Detection of Cytomegalovirus Infection and IE Gene Variants in Renal Transplant Recipients by Shell Vial Culture and DNA Methods.
- Author:
Seung Duk HWANG
1
;
Ae Ja PARK
;
Hi Bahl LEE
Author Information
1. Hyonam Kidney Laboratory, Soonchunhyang University, Korea.
- Publication Type:Case Report
- Keywords:
Cytomegalovirus;
Shell vial culture;
DNA detection;
Kidney transplant recipients;
IE gene variants
- MeSH:
Blotting, Southern;
Body Fluids;
Cell Line;
Clinical Laboratory Techniques;
Cytomegalovirus Infections*;
Cytomegalovirus*;
Diagnosis;
DNA*;
Electrophoresis;
Ethidium;
Fibroblasts;
Fluorescent Antibody Technique;
Humans;
Kidney Transplantation;
Neutrophils;
Polymerase Chain Reaction;
Sequence Analysis, DNA;
Transplantation*
- From:Korean Journal of Nephrology
1998;17(2):323-334
- CountryRepublic of Korea
- Language:Korean
-
Abstract:
Cytomegalovirus (CMV) is a ubiquitous virus and its infections occur commonly after renal transplantation and immunosuppressive therapy.

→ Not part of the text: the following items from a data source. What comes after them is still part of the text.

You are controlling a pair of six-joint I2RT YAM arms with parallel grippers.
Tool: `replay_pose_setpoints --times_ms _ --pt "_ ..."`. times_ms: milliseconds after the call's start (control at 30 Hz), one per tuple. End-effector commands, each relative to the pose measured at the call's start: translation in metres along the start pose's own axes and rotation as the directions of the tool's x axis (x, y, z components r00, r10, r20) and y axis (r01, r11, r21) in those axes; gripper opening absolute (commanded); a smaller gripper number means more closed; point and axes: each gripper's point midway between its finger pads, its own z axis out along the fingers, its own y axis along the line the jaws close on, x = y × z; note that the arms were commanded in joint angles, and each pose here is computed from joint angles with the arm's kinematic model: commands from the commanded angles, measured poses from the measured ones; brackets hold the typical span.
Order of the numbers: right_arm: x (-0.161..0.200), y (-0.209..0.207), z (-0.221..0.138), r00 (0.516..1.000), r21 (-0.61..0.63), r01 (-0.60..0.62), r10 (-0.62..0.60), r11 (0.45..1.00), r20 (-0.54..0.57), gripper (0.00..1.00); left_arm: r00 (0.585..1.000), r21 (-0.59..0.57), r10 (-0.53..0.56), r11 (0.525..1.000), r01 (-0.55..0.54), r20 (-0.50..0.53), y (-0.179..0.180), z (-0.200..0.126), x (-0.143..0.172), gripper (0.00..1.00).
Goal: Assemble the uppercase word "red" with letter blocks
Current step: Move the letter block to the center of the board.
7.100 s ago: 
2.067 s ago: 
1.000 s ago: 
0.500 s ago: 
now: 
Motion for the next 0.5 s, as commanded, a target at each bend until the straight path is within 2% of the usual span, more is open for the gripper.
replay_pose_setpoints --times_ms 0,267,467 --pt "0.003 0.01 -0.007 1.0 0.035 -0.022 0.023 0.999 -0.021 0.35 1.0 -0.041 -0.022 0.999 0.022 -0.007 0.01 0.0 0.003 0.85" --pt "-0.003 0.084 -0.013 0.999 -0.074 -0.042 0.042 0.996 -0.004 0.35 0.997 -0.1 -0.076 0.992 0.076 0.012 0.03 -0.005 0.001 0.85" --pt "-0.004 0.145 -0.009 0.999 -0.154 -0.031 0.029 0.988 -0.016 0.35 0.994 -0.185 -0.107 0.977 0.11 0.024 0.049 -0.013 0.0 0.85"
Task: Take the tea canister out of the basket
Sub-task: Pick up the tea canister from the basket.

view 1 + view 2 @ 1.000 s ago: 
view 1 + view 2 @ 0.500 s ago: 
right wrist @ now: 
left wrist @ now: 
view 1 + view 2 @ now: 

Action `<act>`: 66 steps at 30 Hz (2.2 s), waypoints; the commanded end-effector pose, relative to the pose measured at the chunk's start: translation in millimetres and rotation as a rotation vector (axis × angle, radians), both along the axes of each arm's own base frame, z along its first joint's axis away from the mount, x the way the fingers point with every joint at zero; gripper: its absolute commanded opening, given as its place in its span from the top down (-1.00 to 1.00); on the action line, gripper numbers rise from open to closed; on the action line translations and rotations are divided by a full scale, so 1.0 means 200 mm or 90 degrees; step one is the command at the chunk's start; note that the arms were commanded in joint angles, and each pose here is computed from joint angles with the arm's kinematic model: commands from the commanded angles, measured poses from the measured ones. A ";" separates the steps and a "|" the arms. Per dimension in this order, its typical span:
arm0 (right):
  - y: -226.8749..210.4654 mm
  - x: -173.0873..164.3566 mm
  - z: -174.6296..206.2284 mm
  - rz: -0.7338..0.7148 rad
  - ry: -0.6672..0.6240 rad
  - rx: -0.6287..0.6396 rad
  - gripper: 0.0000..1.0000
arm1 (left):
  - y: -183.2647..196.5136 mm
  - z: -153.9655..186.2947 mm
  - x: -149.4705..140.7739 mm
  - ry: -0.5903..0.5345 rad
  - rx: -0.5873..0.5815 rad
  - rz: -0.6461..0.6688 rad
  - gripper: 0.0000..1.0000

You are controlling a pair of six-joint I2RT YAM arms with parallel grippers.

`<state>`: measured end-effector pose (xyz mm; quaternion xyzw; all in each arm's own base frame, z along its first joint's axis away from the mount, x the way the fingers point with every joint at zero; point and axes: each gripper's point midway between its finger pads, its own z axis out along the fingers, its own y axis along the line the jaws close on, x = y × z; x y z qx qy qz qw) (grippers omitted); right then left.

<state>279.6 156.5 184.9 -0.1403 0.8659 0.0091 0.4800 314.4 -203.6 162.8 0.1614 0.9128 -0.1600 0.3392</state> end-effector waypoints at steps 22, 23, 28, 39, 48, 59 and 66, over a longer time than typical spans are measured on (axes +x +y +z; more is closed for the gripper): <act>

Early and accurate laboratory diagnosis of CMV infection in renal transplant is necessary but often difficult. To find optimal diagnostic methods for CMV infection, we compared shell vial culture and polymerase chain reaction (PCR) and Southern blot of PCR products. A total of 301 specimens of urine, blood neutrophils, tissues, or body fluids were obtained from 75 renal transplant recipients and were submitted to shell vial culture for CMV as well as DNA PCR using primers for immediate early(IE) gene of CMV. The human fibroblast cell line (MRC-5) was used to culture CMV and were examined with immunofluorescence staining using monoclonal antibody to the early antigen of CMV. The PCR products (274 and 379 bp) were detected by gel electrophoresis and ethidium bromide staining. When PCR products were not clearly visible on electrophoresis, PCR products were analyzed by Southern blot using IE gene probe. Sixty four(85.3%) of 75 renal transplant recipients showed CMV infection as analyzed by PCR and Southern blot as well as shell vial culture. On shell vial culture, CMV were detected in 81 specimens from 30(40%) renal transplant recipients in viremic state. On PCR and Southern blot analysis CMV were detected in 55 and 26 specimens, respectively from 59 patients. The sensitivity of culture and PCR to detect CMV infection were 42.4% and 83.3%, respectively. The results of two studies were concordant in 48%. PCR and Southern blot did not detect CMV in 10 and 5 culture proven CMV positive samples, respectively. Mutant CMV were found in 3 patients which showed 5-10 bp deletion in IE gene. Moreover, DNA sequencing analysis showed 5 mutant strains among 11 strains which appeared same by PCR prodcut. These results suggest that PCR followed by Southern blot may be more sensitive, but less specific than shell vial culture in the diagnosis of CMV disease. PCR followed by Southern blot may not detect mutant CMV. Combined analysis using both shell vial culture and PCR followed by Southern blot may be necessary to diagnose CMV infection in renal transplant recipients.